' ' Cinema Romantico: Three Burials of Melquiades Estrada

Wednesday, February 22, 2006

Three Burials of Melquiades Estrada

Everyone will want to discuss the first foray into directing by Oscar-winning actor Tommy Lee Jones when referencing this film, and that’s fine. He does a solid job. But allow me to go in a different direction. The script. Ah yes, the script. It was penned by Guillermo Arriaga who also authored the riveting “21 Grams” (a Prigge Top 5 Film in 2003). That movie was told with an extremely fractured narrative – bouncing back and forth, forth and back in time and cutting to scenes that narratively speaking had nothing to do with the preceding or following scenes. This was a criticism of the movie in some circles. I stand outside those circles – way outside them. To tell “21 Grams” in a linear fashion would have been a fatal mistake and I believe that even more strongly after seeing Tommy Lee Jones’ directorial debut.

“Three Burials” tells the story of Jones’ hardened cattle-man who befriends and provides work to illegal immigrant Melquiades Estrada. This is told in conjunction with the tale of a dense border guard (played ably by Barry Pepper) and his disinterested wife. Pepper’s border guard accidentally shoots Melquiades and kills him. This accident is portrayed as one of the most stupid variety – which is exactly right. There’s no rhyme or reason in the killing or in anything that seems to go on in this tiny border town.
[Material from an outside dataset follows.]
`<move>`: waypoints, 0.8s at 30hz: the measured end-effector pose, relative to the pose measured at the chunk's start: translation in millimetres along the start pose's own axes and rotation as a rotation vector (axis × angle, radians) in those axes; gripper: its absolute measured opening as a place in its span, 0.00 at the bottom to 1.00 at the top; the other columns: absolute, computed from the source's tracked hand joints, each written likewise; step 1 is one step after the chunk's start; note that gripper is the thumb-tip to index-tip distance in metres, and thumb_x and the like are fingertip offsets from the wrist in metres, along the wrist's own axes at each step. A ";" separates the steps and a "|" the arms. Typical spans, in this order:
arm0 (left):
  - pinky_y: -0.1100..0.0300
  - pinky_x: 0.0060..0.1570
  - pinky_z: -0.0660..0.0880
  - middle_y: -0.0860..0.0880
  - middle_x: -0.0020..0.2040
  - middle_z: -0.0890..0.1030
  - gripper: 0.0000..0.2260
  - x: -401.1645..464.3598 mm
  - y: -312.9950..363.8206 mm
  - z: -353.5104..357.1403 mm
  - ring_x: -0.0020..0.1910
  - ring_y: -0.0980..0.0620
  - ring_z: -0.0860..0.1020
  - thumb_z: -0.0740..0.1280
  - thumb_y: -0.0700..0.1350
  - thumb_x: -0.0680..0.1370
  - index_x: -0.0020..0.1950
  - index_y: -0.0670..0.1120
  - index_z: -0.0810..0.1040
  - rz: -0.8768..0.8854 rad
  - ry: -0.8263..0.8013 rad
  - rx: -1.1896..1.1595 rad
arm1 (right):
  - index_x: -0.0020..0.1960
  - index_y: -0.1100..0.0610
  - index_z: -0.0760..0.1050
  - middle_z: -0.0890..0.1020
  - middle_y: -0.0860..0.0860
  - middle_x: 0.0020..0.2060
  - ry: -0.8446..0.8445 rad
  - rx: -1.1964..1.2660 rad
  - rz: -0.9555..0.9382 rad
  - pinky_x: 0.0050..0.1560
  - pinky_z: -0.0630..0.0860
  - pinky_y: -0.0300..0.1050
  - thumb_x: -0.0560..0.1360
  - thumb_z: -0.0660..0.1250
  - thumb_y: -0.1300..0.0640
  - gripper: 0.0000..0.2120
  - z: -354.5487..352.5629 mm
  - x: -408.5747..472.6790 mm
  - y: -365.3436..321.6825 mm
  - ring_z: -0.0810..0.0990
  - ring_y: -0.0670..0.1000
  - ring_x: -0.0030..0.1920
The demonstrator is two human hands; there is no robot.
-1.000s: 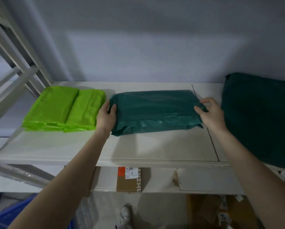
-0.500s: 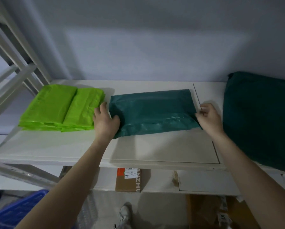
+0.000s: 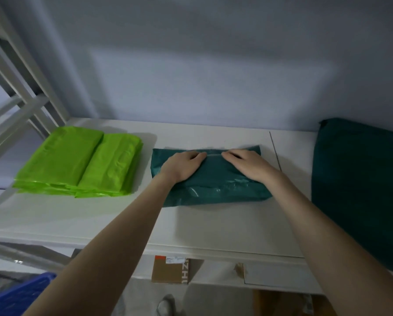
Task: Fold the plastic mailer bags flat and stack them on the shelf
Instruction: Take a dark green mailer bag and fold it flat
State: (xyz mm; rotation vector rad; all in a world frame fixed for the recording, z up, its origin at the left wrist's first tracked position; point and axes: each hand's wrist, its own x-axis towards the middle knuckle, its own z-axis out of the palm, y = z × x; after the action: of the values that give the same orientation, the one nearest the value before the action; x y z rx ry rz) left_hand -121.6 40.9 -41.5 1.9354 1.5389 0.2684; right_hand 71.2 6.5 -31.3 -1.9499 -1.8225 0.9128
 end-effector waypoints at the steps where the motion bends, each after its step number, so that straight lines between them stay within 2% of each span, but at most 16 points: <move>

Thus when Jones’ cattle-man realizes the inept town sheriff is going to do nothing in relation to the obvious murder he chooses to take justice into his own hands and give Melquaides the burial he had requested in the movie’s most moving sequence.

These early scenes are portrayed in Arriaga’s distinct splintered style. We see the burgeoning friendship of the cattle-man and Melquaides. We see the crumbling marriage of the border guard and his young wife. We see a waitress at the local diner who sleeps around more from boredom than anything else.

But once the shooting has happened and Jones determines the person responsible, he kidnaps the border guard and sets off on what a subtitle helpfully calls “The Journey”. And this is where the movie weakens. Rather than continuing with jump-cut style of the first act it becomes a straight-forward narrative. It doesn’t fall apart, mind you, it just loses it momentum – it’s edge – it’s style. Suddenly, it just feels like a road movie on horseback with several diversions existing it seems merely to show something happening.

I adore the idea of Jones not simply seeking vengeance and taking Pepper along for the ride to properly burial Melquaides. This allows the film to rise above the revenge movie clichés and become something else. But I would have preferred to see this journey inter-cut with the rest of the story rather than standing on its own. It becomes conventional and the convention does not work as well as it might have.

Was it this way to start in the script? Did Jones make the decision? Or the studio? Who knows? But this blogger thinks it was the wrong way to go. That quibble aside, it’s still a worthwhile movie that shows Tommy Lee Jones may have more directing chops than I would have guessed.